Previous studies have indicated that small granules have a significantly stronger antimicrobial effect, and reach a higher pH in solution, compared with larger granules, supposedly because of a greater surface area (Citation16). Therefore we used the smallest available granules (BAG-S53P4, <45 µm). Our results support the use of small granule size to rapidly gain full antimicrobial effect.
It is of great interest to know if the supernatant fluid primed with granules retains its antimicrobial and anti-biofilm properties after physical removal of the granules. To our knowledge, this has not been previously investigated for staphylococcal biofilms. The results show that the surrounding fluid itself assumes anti-biofilm properties after long enough priming, even when isolated from the physical granules. Complex bone cavities, such as the mastoid cell system, are often difficult to surgically pack, and may have pockets that remain incompletely filled with granules despite efforts to pack them completely. Therefore it is important to know whether the supernatant has the same effect as granules. When the supernatant from the lowest concentration and 48-h priming time was tested, there was no reduction in viable biofilm (). The same concentration with 14-day priming resulted in reduction in viable biofilm bacteria when using CLSM and BOAT. However, only the supernatant from the concentration of 14-day primed 400 mg/mL BAG eradicated all the biofilm bacteria strains in all three test systems. This shows that the anti-biofilm effect on biofilm-associated staphylococci is dependent on concentration and priming time and that it could be beneficial to use pre-primed saline solution. This can be of importance when packing chronically infected bone cavities with biofilm-associated staphylococci.

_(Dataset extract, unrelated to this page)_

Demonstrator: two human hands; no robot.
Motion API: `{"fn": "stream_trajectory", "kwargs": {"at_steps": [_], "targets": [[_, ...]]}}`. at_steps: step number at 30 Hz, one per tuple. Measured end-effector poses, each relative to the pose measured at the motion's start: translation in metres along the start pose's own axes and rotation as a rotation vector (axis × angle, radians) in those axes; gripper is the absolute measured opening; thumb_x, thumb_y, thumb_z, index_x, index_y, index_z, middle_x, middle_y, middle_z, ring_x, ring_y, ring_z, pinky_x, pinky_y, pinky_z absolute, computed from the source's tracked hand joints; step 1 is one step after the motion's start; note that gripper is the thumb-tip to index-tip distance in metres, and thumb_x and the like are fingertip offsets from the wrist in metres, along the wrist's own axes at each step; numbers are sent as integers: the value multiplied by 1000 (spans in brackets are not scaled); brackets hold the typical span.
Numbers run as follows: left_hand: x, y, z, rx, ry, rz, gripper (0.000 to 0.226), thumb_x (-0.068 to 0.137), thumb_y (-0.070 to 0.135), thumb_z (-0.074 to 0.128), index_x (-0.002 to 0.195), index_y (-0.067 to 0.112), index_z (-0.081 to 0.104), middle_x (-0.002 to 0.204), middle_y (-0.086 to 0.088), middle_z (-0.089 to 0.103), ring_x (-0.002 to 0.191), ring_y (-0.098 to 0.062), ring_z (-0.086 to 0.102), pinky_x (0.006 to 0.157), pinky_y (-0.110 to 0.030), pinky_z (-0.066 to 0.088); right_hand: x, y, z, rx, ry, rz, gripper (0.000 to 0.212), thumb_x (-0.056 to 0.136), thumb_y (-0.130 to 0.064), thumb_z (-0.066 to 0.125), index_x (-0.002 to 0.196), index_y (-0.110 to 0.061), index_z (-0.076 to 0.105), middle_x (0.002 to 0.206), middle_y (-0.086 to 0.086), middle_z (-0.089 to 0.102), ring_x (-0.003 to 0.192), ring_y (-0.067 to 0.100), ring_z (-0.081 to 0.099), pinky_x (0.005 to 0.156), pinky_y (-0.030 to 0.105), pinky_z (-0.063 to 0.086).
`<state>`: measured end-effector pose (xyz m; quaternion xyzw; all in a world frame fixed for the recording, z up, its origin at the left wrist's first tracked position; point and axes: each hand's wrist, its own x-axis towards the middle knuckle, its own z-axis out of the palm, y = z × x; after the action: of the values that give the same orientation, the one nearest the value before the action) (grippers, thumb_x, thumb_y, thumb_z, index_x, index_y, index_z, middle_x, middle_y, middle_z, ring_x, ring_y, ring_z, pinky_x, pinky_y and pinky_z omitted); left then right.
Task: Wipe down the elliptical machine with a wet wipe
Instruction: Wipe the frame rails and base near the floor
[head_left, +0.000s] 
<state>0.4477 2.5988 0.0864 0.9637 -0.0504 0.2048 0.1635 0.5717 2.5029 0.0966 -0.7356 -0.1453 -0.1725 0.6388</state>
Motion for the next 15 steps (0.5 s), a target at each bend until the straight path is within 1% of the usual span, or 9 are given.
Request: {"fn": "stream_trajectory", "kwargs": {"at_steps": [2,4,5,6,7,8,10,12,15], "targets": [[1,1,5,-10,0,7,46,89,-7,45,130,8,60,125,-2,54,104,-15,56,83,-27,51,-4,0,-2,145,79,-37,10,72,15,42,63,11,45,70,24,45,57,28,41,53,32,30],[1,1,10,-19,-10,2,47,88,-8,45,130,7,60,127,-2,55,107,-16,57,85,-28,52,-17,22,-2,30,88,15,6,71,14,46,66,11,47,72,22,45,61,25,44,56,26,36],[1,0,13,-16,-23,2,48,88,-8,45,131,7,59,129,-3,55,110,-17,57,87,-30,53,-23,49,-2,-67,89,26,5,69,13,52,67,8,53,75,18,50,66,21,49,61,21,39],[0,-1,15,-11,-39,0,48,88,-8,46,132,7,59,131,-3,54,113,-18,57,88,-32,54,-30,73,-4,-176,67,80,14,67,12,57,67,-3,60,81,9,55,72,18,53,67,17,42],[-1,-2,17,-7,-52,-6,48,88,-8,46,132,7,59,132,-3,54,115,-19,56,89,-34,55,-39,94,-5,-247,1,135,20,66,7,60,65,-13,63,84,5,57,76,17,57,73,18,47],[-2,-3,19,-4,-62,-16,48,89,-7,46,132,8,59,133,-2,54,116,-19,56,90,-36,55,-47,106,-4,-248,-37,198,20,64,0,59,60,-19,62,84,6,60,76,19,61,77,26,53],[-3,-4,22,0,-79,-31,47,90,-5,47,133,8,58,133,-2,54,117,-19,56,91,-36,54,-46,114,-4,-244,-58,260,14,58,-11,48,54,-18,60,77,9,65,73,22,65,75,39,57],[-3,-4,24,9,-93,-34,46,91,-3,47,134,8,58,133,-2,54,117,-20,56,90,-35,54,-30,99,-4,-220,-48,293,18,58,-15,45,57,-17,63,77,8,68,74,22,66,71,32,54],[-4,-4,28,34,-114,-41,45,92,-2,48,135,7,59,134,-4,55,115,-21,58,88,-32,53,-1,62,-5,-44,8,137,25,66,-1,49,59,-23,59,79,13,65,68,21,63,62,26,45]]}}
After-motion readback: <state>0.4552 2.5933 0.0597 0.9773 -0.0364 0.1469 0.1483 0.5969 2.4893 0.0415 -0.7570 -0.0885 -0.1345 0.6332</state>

Ciprofloxacin, which has good penetration into biofilms (Citation38), was evaluated regarding possible additional antimicrobial effect when combined with BAG. CLSM and BOAT showed a significant reduction in viable bacteria in biofilm by combining BAG and ciprofloxacin for the two lowest concentrations primed for 48 h, compared with BAG only (). However, the combination did not show complete bactericidal effects. This indicates that the addition of ciprofloxacin to a BAG treatment could render some additional antimicrobial effect, which could be clinically beneficial during the first days of treatment before BAG reaches its maximal effect on biofilm-associated bacteria.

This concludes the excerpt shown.